Les Jours (le Quotidien)
Notre vie
Est à l’image de ce calendrier pendu au mur
Son paysage commence à se défraîchir
Nos amis arriveront dans la soirée
Et je m’efforcerai de cuisiner pour toute la tablée
Sans oublier d’assaisonner tous les plats
Pas la peine de boire
Ta parole sera intarissable
Tout le monde sera de bonne humeur
Et les pattes de poulet seront rongées jusqu’à l’os
Au lever du jour
Nos amis s’en retourneront
À la lumière de la lampe
Sur les rideaux, les tournesols
Garderont leur splendeur folle,
Mais les cendres de nos cigarettes et de belles arêtes de poisson
Nous serons restées en travers de la gorge
Sans un regard l’un pour l’autre
Nous nous mettrons au lit.

Le 2 juin 1989 – à Xiaobo
Ce temps ne dit rien qui vaille
Prise dans l’exubération du soleil
C’est ce que je me dis
Debout derrière toi
Je te donne une petite tape sur la tête
Tes cheveux en brosse me piquent le creux de la main
C’est une sensation un peu étrange
Je n’ai pas même eu le temps de te dire un mot
Que tu es devenu un personnage aux informations
Tout le monde te regarde et t’admire
Mais moi, cela m’épuise
Je n’ai plus qu’à me réfugier loin de la foule
Et à fumer une cigarette
Les yeux tournés vers le ciel
Peut-être qu’en ce moment même naît un nouveau mythe
Mais l’éblouissement du soleil est trop intense
Il m’empêche d’en avoir le cœur net
J’aime les petits détails : la tape sur la tête, les cheveux en brosse qui piquent la main.
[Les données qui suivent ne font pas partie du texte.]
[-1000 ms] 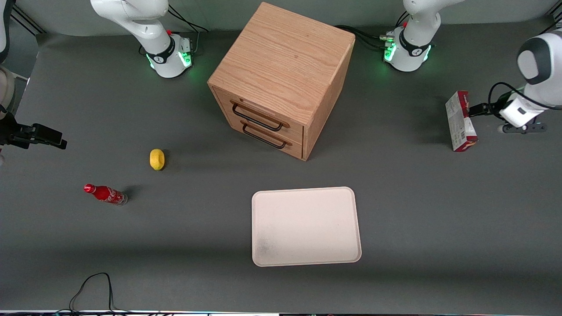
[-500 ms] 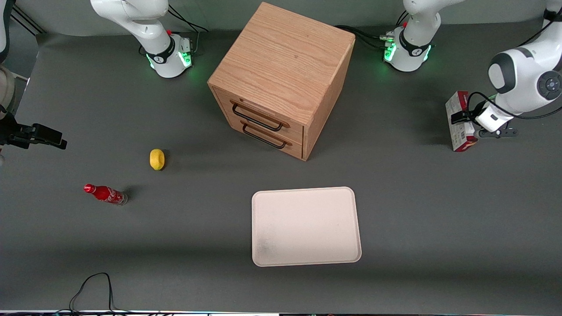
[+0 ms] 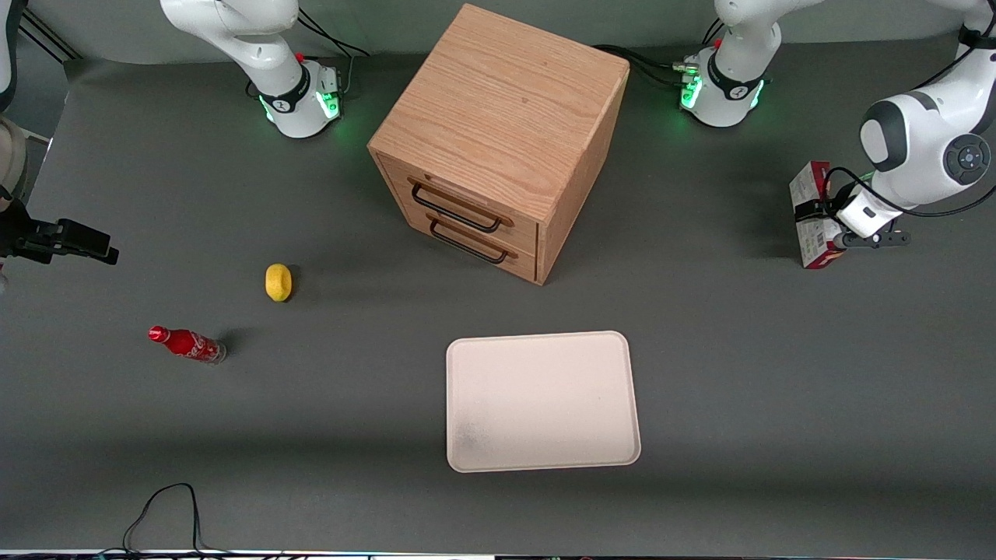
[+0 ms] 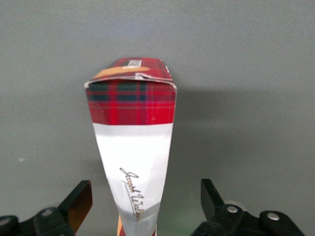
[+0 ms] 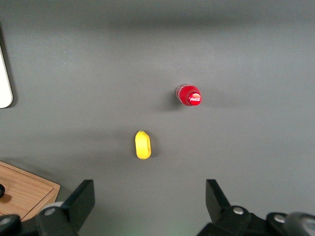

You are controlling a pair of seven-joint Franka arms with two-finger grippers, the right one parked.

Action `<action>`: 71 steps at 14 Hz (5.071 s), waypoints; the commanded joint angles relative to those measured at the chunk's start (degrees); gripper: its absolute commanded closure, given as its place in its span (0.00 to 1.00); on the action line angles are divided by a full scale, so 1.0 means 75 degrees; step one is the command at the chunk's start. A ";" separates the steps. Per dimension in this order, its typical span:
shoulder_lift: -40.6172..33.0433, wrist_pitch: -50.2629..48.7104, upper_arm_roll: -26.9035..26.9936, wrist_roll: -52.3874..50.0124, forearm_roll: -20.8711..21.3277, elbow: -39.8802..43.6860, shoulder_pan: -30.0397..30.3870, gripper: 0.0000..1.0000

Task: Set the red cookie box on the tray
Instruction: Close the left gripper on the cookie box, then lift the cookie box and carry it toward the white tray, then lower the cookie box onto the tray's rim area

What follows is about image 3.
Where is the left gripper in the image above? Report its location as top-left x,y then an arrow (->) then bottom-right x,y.
794,187 -> 912,250

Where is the dark grey table mat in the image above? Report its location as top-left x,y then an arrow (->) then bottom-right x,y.
0,31 -> 996,557

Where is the red tartan cookie box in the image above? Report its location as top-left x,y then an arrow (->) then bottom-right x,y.
789,161 -> 848,270

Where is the cream plastic tray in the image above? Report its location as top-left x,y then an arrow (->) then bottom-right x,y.
446,331 -> 642,474

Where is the wooden drawer with black handle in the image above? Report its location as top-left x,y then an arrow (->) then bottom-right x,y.
397,204 -> 539,283
376,152 -> 540,250

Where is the red cola bottle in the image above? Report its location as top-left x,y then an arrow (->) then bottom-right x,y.
148,325 -> 227,364

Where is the wooden drawer cabinet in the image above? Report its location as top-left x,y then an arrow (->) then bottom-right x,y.
367,3 -> 631,286

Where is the yellow lemon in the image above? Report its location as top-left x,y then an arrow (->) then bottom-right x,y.
265,264 -> 294,303

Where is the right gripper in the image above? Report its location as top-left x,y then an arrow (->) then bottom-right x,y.
0,198 -> 120,266

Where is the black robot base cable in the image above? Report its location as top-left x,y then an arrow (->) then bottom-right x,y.
296,8 -> 372,98
595,44 -> 689,75
629,64 -> 689,89

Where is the thin black table cable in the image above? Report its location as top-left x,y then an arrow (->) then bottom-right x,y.
123,483 -> 234,558

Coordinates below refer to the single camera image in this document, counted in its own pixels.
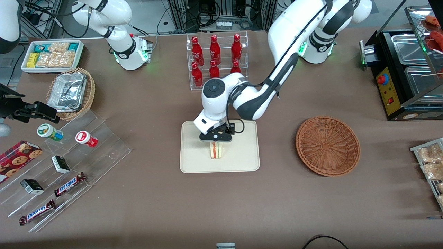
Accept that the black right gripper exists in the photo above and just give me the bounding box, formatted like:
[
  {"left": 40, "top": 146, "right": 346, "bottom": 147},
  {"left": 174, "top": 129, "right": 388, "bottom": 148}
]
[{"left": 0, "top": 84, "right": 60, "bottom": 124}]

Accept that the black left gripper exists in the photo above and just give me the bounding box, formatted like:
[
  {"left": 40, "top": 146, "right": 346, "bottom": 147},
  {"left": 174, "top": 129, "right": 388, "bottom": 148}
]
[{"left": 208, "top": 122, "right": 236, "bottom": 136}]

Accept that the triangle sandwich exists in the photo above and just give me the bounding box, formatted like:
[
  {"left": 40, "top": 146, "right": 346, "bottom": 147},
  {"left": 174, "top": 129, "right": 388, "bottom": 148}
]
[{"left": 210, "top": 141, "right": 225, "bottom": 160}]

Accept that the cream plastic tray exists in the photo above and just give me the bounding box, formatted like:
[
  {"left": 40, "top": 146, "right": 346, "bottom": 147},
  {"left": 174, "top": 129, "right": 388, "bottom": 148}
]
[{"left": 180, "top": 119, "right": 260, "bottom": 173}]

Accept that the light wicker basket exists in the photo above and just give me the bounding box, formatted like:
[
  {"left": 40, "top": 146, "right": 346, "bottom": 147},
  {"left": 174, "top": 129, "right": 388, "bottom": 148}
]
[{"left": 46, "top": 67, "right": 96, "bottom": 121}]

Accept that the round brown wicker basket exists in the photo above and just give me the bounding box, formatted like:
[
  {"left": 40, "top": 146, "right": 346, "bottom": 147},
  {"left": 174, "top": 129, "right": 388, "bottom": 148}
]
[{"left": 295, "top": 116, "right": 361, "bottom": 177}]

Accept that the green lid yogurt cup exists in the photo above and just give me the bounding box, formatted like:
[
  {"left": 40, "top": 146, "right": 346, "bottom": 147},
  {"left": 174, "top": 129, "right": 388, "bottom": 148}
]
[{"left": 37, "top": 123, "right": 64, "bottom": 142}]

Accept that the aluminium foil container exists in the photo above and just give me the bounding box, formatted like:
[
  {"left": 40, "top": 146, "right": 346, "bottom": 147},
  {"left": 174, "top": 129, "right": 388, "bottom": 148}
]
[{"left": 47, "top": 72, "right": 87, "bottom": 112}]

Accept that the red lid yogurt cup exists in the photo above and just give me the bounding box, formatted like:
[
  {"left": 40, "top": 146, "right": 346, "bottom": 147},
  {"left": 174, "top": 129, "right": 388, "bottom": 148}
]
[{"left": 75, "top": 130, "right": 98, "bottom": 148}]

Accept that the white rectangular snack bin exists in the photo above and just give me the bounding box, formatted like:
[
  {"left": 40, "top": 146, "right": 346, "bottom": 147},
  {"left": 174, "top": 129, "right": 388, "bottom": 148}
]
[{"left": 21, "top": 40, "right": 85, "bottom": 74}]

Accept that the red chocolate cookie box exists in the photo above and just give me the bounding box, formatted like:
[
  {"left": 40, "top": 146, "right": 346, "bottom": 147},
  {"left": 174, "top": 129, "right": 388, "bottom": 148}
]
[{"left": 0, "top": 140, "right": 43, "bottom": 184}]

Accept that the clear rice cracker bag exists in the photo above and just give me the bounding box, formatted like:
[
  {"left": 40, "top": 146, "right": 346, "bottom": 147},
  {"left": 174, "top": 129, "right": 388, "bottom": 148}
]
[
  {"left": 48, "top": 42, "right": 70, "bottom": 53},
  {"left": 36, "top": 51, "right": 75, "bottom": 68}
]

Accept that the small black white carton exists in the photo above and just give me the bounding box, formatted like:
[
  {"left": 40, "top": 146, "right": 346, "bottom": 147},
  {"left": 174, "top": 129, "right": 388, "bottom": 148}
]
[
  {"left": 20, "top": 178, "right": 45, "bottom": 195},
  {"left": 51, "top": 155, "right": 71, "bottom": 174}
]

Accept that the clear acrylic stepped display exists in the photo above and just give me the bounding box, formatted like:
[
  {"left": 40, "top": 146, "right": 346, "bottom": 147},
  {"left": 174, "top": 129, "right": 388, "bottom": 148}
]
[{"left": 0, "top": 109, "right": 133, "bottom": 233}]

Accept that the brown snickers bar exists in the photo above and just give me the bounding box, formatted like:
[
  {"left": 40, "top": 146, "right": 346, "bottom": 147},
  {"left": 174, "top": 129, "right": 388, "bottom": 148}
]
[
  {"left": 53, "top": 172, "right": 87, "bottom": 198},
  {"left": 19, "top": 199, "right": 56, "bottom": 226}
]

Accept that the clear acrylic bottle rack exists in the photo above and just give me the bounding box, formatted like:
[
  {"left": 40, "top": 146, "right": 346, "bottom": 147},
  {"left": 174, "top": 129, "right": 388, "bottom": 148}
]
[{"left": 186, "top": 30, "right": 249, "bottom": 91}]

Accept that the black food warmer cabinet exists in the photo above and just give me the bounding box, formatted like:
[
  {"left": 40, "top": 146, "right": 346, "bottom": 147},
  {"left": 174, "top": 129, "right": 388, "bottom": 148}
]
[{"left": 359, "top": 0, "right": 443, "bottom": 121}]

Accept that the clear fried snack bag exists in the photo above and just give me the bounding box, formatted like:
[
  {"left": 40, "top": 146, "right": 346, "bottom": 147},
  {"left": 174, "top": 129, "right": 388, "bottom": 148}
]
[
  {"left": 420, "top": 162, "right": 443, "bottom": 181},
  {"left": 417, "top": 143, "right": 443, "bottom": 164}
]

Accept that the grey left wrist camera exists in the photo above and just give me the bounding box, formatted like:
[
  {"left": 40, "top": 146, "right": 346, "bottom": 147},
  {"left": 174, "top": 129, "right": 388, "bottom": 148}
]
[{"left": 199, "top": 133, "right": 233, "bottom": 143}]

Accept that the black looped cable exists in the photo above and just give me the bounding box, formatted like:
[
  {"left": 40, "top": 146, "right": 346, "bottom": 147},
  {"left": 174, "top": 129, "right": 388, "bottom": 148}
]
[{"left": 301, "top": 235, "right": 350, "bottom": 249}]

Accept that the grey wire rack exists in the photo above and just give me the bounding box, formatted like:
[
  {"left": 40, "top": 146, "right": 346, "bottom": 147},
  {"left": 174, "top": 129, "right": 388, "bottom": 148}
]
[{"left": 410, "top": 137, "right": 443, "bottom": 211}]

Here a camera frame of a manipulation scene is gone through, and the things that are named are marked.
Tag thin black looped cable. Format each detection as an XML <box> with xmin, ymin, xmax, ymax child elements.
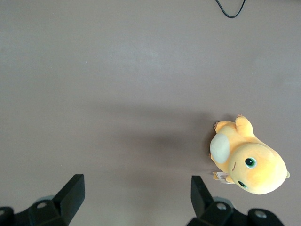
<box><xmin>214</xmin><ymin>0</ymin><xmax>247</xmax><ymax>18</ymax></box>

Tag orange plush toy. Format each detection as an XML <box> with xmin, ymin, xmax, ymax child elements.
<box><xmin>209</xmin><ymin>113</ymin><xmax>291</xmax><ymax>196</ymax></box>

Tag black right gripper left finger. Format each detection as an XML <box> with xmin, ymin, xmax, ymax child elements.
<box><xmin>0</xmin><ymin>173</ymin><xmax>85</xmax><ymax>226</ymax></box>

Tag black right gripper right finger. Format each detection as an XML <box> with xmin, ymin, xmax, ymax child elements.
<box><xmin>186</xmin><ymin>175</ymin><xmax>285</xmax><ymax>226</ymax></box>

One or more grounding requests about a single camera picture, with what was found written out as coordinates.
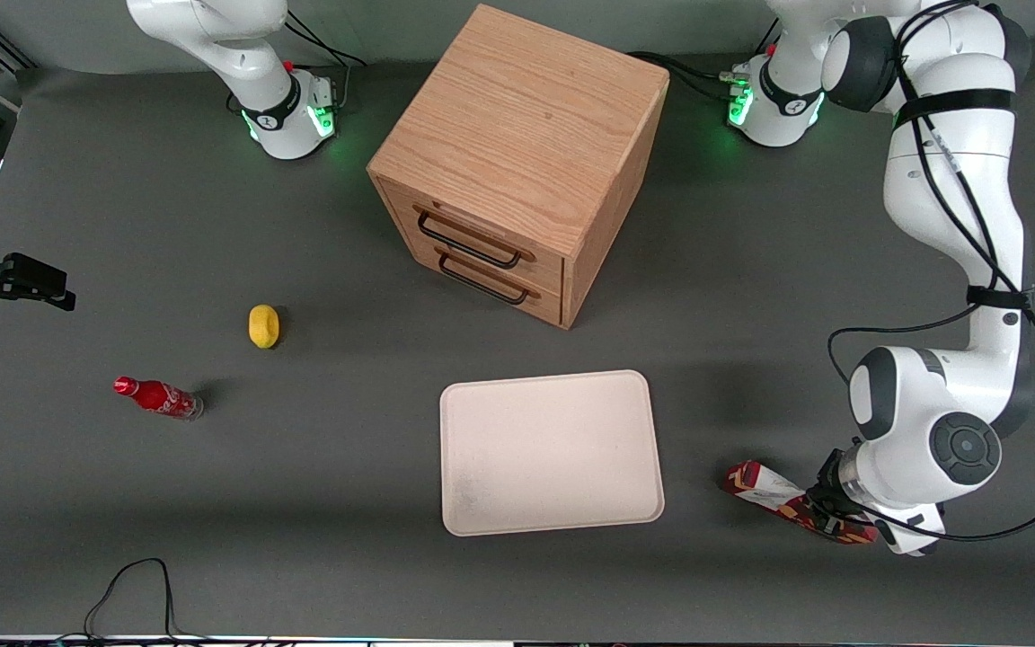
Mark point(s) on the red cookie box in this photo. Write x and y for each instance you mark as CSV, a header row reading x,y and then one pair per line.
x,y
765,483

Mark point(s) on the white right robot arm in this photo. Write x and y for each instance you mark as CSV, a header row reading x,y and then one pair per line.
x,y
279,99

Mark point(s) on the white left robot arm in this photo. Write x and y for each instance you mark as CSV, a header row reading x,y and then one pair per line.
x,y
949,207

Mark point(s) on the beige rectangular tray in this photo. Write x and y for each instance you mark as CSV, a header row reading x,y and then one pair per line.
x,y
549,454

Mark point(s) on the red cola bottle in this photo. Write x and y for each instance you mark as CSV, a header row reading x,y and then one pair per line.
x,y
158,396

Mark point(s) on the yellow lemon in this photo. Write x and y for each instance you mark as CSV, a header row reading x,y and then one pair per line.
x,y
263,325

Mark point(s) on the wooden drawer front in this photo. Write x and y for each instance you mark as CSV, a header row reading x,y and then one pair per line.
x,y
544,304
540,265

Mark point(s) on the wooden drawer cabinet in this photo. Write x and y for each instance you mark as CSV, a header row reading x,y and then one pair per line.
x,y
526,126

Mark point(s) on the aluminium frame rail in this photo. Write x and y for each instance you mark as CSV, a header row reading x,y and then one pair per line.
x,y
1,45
Geste d’affection ? Peut-être une invitation à la prudence ? Mais Liu Xiaobo n’en a cure. Il échappe à Liu Xia, qui ne partage pas l’enthousiasme général et qui s’éloigne pour fumer. Elle avait vu juste. Après un premier emprisonnement de Liu Xiaobo de 1989 à 1991, Liu Xia écrit ce poème en décembre 1992 :
Le Vent – à Xiaobo
La destinée t’a fait pareil au vent
Voltigeant doucement
Batifolant au milieu des nuages
J’avais l’illusion d’être ta compagne
Mais quelle maison faudrait-il avoir
Pour te retenir ?
Tu étoufferais entre les murs
Tu ne peux être que le vent, encore le vent
Jamais tu ne m’as dit
Ni quand tu reviendrais, ni quand tu partirais
Le vent s’en vient, je tente en vain d’ouvrir les yeux,
Le vent s’en va… de la poussière, partout.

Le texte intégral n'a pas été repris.